The changes have been steady, and a bit unsettling to the embassy's 300-person staff. In November, Mr. Kolosovsky, the first deputy foreign minister of the Russian Federation, came to the embassy nominally as a counselor-minister of the Soviet Union, but actually to represent Russia.

About a week before Soviet President Mikhail Gorbachev's Christmas Day resignation, the embassy began answering to the Russian foreign minister instead of the Soviet foreign minister. The Russian tricolor replaced the red hammer-and-sickle flag on Dec. 26. The staff now answer the phone with, "Russian Embassy."

"We are all wondering what our future will be," says Leonid Dobrokhotov, a political analyst at the embassy. "But we have no time to sit around and worry; we are too busy coordinating shipments of humanitarian aid back to our country."

When President Yeltsin decreed on Dec. 21 that Soviet embassies around the world would become embassies of the Russian Federation, he said the future of personnel from the Soviet Foreign Ministry would be decided within about a month.

Ambassador Komplektov cites statements of assurance from Kozyrev that the Russian Foreign Ministry wants to hold on to "professionals." But, he adds, "that doesn't mean all the staff from the former Soviet Foreign Ministry will automatically be transferred."

Other embassy officials admit privately they are concerned that more than just professional qualifications will be factored in to personnel decisions - namely, that each will have to pass a political litmus test to make the leap from Soviet to Russian diplomat. On top of that, the former Soviet Union's hard-currency shortage has forced the embassy to make certain economies, such as asking personnel who have been living in tony Washington suburbs to move into cheaper embassy housing. And the number of peo ple serving at the embassy may be scaled back.

For now, one important embassy function hasn't changed: the issuing of visas. Until the diplomatic representation of each former Soviet republic is ironed out, the former Soviet Consulate will continue to issue visas good for travel to any of the 11 republics of the new Commonwealth of Independent States.

One of the stickiest problems the Russian Foreign Ministry faces is claims from at least one former Soviet republic - the Ukraine - for what it sees as its rightful share of the Soviet Union's diplomatic property in Washington and around the world.
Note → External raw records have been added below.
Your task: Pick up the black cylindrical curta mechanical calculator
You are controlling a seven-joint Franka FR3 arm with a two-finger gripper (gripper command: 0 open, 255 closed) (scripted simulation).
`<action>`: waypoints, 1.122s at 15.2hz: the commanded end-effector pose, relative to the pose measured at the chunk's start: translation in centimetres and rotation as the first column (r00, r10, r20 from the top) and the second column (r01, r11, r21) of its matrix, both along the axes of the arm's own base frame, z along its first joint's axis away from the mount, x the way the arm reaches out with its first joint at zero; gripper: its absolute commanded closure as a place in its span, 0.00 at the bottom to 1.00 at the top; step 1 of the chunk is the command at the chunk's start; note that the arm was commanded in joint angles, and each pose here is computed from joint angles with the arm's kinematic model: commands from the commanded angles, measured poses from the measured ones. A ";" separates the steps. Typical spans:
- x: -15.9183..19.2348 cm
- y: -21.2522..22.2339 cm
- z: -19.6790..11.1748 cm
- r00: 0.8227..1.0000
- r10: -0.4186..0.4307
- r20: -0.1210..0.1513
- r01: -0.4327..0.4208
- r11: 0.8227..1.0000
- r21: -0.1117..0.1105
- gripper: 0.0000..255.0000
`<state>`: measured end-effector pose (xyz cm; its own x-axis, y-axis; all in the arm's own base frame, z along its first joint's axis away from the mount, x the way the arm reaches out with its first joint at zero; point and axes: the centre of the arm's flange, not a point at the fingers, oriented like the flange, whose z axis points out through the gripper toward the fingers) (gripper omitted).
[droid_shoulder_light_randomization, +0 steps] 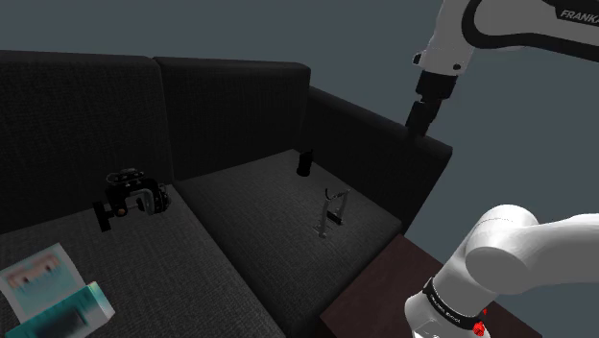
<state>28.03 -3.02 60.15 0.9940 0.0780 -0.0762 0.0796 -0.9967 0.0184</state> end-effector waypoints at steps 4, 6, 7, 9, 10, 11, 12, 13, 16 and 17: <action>3.3 -1.1 -2.1 1.000 0.022 -0.002 -0.022 1.000 0.010 0.00; 5.4 -1.8 -3.5 0.999 0.036 -0.003 -0.036 0.999 0.016 0.00; 6.5 -2.1 -4.2 0.999 0.044 -0.004 -0.044 0.999 0.020 0.00; 8.7 -2.7 -5.6 0.998 0.058 -0.005 -0.058 0.998 0.026 0.00; 9.8 -3.0 -6.3 0.998 0.066 -0.006 -0.065 0.997 0.029 0.00; 10.9 -3.3 -7.0 0.997 0.073 -0.006 -0.073 0.997 0.033 0.00; 12.0 -3.5 -7.7 0.997 0.080 -0.007 -0.080 0.996 0.036 0.00; 13.1 -3.8 -8.4 0.996 0.087 -0.007 -0.087 0.995 0.039 0.00; 16.5 -4.5 -10.5 0.994 0.109 -0.008 -0.109 0.993 0.049 0.00; 17.6 -4.7 -11.3 0.993 0.116 -0.009 -0.116 0.992 0.053 0.00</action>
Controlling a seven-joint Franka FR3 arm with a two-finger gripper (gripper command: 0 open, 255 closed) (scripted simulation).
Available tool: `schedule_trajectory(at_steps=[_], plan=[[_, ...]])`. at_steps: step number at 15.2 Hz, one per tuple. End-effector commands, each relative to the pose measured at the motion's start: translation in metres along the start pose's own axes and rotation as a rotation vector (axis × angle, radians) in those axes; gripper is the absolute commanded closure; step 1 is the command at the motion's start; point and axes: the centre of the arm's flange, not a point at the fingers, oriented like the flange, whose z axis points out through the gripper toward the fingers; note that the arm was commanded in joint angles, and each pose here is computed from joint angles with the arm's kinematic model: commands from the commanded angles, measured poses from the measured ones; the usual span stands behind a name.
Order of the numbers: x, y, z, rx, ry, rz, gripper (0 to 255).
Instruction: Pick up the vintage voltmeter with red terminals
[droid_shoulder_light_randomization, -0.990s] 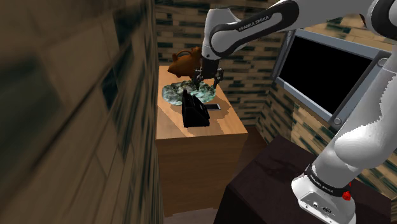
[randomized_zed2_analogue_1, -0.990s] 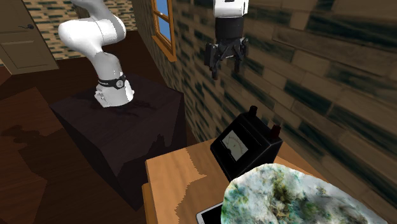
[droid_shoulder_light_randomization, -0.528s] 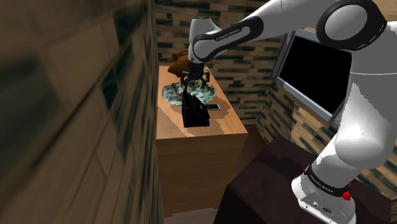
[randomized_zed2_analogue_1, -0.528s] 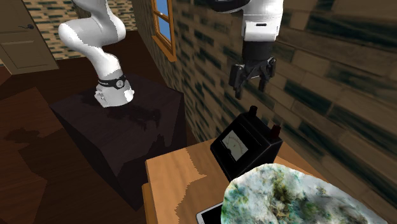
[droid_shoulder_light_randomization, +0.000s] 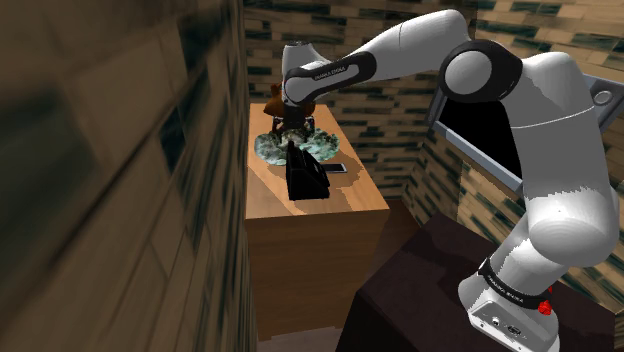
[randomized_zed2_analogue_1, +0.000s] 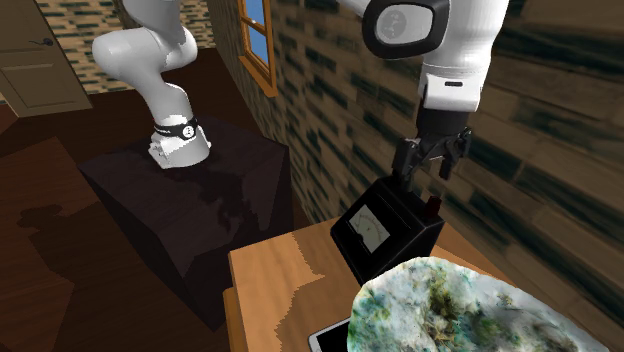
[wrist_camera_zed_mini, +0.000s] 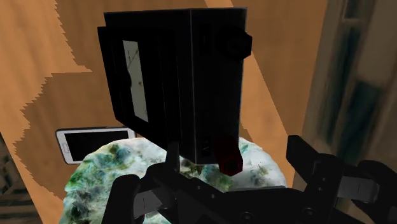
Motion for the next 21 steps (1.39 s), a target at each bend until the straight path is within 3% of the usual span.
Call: schedule_trajectory(at_steps=[1,7,8,17,21], plan=[[0.000,-0.002,0.009,0.000,0.001,0.003,0],[-0.002,-0.002,0.033,0.000,0.001,0.004,0],[-0.002,-0.001,0.033,0.000,0.001,0.004,255],[-0.002,-0.002,0.033,0.000,0.001,0.004,255],[0.000,-0.002,0.012,0.000,0.001,0.003,255]])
Ukrainian-American organizations are particularly perturbed by Yeltsin's unilateral takeover of Soviet property (justified by Russia's assumption of the Soviet debt) and are concerned that time is of the essence in preventing Russia from solidifying its hold on all the property.

"Certainly, we claim a part of the former Soviet Embassy," says Gennady Udovenko, the Ukraine's representative at the United Nations, and, until the Ukraine sends an ambassador to Washington, his nation's top diplomat here.